Le preoccupazioni di USA e alleati
Gli Stati Uniti e i loro alleati dovrebbero prestare attenzione al lavoro su Transparent Ocean, soprattutto in punti critici come il Mar Cinese Meridionale, le acque intorno a Taiwan, lo Stretto di Luzon, lo Stretto di Malacca e gli accessi a Guam. Una rete di sensori cinese più ampia, densa ed efficace lascerebbe ai sottomarini alleati meno luoghi in cui nascondersi, mentre cicli di segnale e di fuoco più rapidi ridurrebbero la finestra temporale entro la quale possono essere presi di mira.
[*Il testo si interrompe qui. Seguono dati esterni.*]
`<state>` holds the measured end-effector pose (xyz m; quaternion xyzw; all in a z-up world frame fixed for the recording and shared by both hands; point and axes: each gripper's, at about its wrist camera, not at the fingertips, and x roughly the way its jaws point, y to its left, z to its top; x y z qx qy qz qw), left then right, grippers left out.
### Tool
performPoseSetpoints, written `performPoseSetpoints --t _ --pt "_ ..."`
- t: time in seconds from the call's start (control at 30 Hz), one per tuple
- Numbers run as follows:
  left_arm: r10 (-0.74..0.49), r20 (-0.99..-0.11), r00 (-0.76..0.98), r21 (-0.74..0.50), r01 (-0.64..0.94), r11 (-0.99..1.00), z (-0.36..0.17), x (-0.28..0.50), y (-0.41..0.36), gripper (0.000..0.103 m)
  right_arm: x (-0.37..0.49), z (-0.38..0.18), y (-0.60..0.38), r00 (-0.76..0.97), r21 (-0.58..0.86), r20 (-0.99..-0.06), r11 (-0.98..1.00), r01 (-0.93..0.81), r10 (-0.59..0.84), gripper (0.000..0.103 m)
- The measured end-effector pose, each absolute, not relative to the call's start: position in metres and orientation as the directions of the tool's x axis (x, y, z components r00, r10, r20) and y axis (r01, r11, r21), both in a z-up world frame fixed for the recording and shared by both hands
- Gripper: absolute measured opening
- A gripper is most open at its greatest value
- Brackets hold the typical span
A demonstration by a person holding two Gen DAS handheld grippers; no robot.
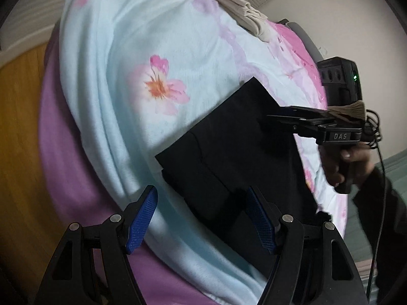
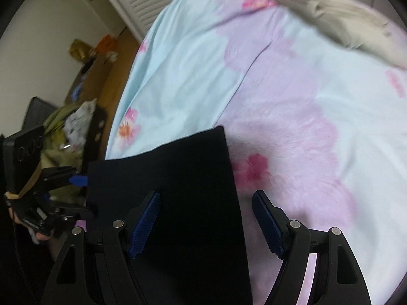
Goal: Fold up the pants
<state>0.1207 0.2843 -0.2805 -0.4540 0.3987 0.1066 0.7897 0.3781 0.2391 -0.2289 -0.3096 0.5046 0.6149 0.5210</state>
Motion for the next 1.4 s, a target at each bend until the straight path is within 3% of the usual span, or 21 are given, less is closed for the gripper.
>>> performPoseSetpoints --t 0.13,0.23,0.27,0.4,0.73,1.0,1.17,1.4 --pt "-0.233 -0.708 0.667 -0.666 -0.518 0.537 -0.287 0.130 0.285 0.070 0.385 -0.243 0.250 -0.408 0.435 -0.847 0.005 -0.900 0.342 0.070" --pt "-0.246 -0.707 0.664 -0.671 -0.518 0.530 -0.289 0.135 0.283 0.069 0.385 -0.252 0.258 -0.483 0.510 -0.808 -0.007 -0.860 0.337 0.041" --pt "-0.241 -0.701 0.671 -0.673 -0.512 0.534 -0.287 0.135 0.283 0.068 0.385 -0.253 0.259 -0.490 0.514 -0.806 -0.018 -0.858 0.334 0.024" --pt "-0.191 -0.715 0.673 -0.631 -0.503 0.590 -0.278 0.128 0.279 0.038 0.382 -0.239 0.252 -0.494 0.517 -0.788 -0.041 -0.855 0.367 0.009" --pt "-0.092 -0.630 0.771 -0.560 -0.368 0.742 -0.208 0.106 0.254 0.016 0.353 -0.140 0.208 -0.430 0.417 -0.751 -0.145 -0.897 0.502 0.008" --pt "-0.061 -0.457 0.887 -0.441 -0.167 0.882 -0.123 0.105 0.190 0.015 0.347 -0.062 0.132 -0.322 0.312 -0.697 -0.134 -0.941 0.641 0.007" --pt "-0.155 -0.368 0.917 -0.380 0.004 0.925 -0.077 0.118 0.125 0.015 0.351 -0.016 0.043 -0.189 0.224 -0.664 -0.048 -0.973 0.723 0.007" --pt "-0.342 -0.355 0.870 -0.361 0.210 0.909 -0.054 0.143 0.010 0.015 0.353 0.003 -0.108 -0.036 0.171 -0.631 0.093 -0.981 0.775 0.007"
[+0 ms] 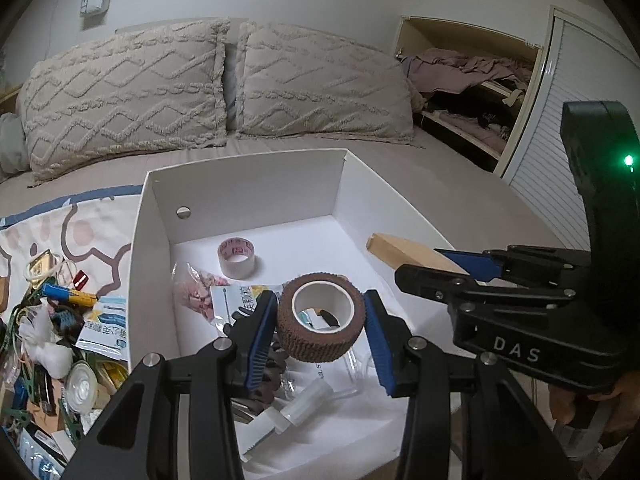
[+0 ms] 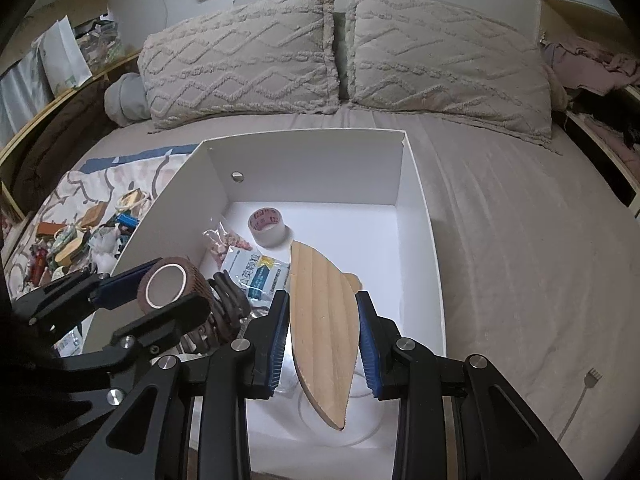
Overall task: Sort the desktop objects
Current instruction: 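Lower the tape roll and wooden board into the white box with both tools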
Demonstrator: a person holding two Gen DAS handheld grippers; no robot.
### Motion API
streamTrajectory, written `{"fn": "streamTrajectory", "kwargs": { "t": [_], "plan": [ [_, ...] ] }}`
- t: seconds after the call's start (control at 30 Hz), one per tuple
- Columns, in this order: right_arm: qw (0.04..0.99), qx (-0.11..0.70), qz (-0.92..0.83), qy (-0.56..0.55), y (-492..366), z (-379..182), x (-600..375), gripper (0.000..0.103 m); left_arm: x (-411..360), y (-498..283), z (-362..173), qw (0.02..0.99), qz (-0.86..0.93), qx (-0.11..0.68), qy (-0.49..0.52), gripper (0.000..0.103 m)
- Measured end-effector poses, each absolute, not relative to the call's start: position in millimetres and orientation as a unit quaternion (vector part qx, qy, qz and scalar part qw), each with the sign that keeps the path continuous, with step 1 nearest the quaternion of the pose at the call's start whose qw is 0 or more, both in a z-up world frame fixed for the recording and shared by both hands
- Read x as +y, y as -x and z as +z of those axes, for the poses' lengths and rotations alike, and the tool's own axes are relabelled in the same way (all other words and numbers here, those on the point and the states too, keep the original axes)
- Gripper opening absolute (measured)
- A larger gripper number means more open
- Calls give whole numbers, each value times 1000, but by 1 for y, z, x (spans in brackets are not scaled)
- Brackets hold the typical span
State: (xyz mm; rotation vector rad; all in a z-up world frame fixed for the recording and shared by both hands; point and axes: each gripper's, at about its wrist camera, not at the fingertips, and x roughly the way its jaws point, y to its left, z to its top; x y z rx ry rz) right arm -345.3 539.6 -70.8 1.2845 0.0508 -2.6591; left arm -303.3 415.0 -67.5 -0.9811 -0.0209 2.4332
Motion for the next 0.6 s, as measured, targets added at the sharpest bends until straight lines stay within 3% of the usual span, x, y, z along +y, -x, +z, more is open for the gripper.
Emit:
{"fn": "streamTrajectory", "kwargs": {
  "t": [0.6],
  "plan": [
    [80,36,-890,-448,346,-76,544,33,410,310,-83,245,882,-32,400,44]
  ]
}}
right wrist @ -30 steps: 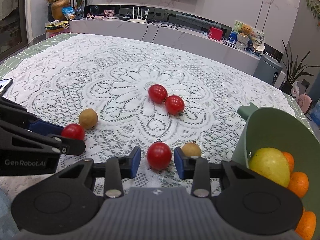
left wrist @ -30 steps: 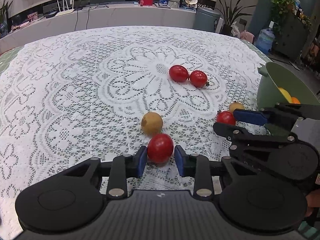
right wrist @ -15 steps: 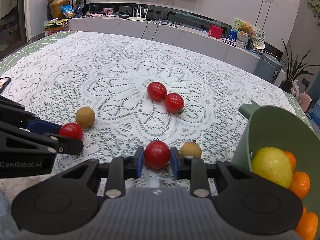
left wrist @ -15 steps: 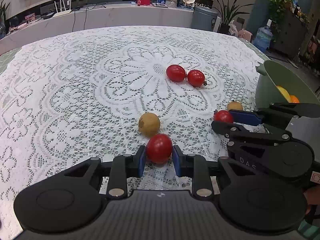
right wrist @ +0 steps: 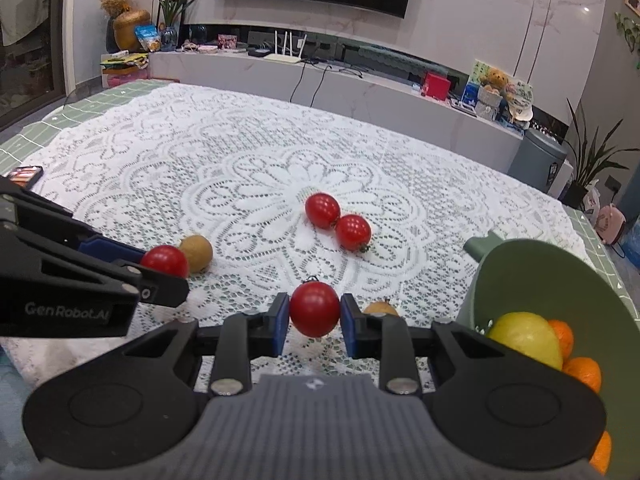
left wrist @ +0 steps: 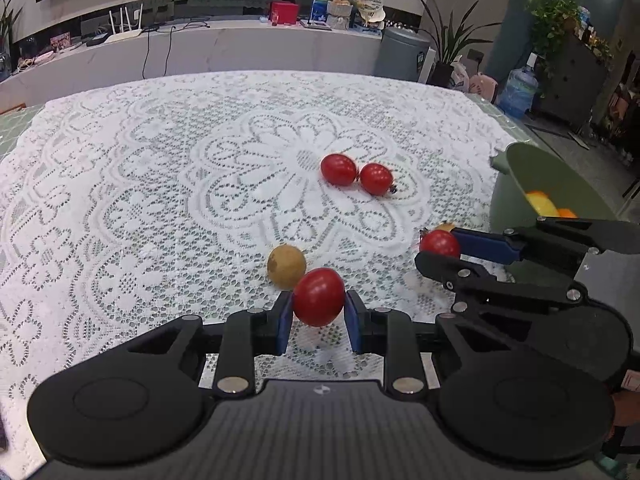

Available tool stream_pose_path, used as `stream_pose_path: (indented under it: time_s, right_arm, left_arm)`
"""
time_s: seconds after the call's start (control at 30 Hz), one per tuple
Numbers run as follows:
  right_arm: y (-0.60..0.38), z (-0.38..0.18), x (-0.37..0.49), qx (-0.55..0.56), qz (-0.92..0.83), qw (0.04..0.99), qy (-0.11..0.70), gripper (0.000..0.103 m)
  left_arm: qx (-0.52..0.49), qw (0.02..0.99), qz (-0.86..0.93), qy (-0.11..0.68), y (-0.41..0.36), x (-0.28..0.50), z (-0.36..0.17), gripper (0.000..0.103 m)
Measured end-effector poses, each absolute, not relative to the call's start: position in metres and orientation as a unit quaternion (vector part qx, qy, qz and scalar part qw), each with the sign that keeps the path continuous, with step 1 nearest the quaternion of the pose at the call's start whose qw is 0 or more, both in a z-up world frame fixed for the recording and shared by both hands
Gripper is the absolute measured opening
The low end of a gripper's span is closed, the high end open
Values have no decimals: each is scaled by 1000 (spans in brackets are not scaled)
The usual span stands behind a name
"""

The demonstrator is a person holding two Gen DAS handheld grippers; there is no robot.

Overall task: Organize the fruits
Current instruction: 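Carry both cherry tomatoes over the green colander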

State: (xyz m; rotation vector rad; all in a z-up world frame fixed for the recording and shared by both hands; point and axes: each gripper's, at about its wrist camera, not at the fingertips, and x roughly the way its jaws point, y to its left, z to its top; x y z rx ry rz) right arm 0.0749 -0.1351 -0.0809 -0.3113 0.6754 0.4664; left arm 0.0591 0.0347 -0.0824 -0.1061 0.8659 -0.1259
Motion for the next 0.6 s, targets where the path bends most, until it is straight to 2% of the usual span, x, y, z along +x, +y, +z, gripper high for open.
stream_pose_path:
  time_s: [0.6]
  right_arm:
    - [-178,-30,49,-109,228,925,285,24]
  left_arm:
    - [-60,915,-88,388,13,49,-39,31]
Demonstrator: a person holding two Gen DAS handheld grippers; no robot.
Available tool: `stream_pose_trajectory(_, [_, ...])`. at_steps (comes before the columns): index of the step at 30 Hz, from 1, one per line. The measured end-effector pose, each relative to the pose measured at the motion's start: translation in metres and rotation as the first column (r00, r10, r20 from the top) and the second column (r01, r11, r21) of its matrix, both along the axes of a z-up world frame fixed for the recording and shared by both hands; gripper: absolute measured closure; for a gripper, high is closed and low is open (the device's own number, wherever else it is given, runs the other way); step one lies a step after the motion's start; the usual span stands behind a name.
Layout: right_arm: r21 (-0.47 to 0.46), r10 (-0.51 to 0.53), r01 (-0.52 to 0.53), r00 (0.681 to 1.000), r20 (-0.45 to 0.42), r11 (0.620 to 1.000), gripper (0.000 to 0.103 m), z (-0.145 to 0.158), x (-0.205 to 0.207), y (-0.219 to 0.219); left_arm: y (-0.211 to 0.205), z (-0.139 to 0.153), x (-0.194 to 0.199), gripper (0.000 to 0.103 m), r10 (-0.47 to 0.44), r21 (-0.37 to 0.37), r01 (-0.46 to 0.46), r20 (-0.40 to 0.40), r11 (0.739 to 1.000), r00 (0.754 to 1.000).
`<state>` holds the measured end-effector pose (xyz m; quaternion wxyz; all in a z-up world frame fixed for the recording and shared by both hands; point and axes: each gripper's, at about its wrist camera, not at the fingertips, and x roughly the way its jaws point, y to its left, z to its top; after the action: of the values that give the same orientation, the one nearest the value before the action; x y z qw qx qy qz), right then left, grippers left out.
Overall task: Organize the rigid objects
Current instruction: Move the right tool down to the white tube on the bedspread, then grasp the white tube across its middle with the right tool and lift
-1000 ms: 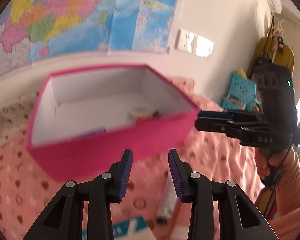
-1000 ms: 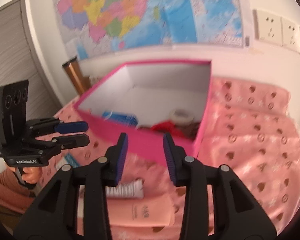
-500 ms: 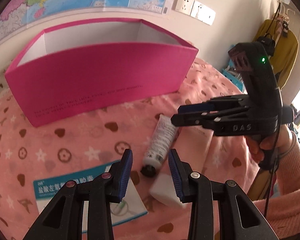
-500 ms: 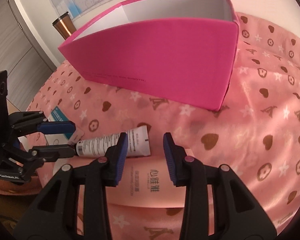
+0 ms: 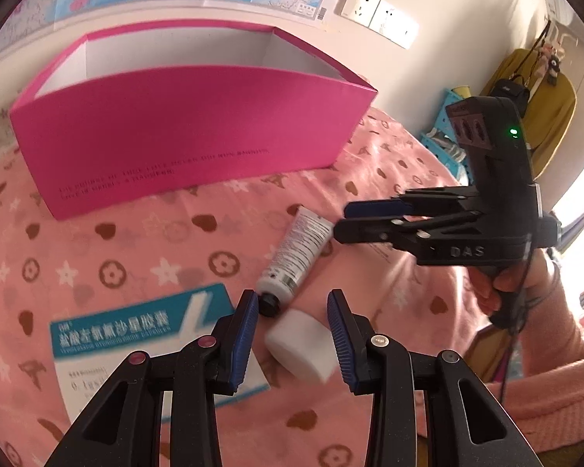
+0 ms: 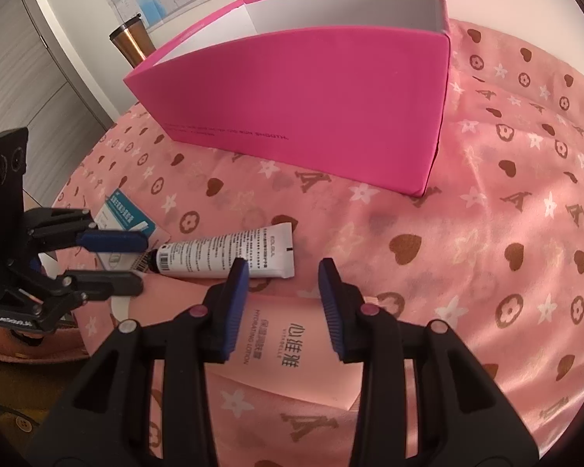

Ciò complicherà significativamente le operazioni non solo in uno scenario di guerra futura, ma anche nelle attività segrete di intelligence, sorveglianza e ricognizione in tempo di pace.
Per far fronte a un contesto marittimo in continua evoluzione, Stati Uniti e alleati dovranno adottare un approccio multilivello. Da un lato occorrerà sviluppare contromisure attive — inganni, jamming e sensori ingannevoli — e migliorare le comunicazioni per renderle più resilienti e interoperabili; dall’altro sarà necessario potenziare le capacità offensive e difensive contro i veicoli sottomarini autonomi (UUV): questi ultimi possono essere a loro volta cacciati, interrotti o neutralizzati con mezzi cinetici ed elettromagnetici.
Entrambe le linee d’azione richiederanno alle marine alleate di sperimentare nuove tattiche, dottrine e interoperabilità tecnica per non perdere il vantaggio strategico in un teatro che rischia di diventare sempre più trasparente.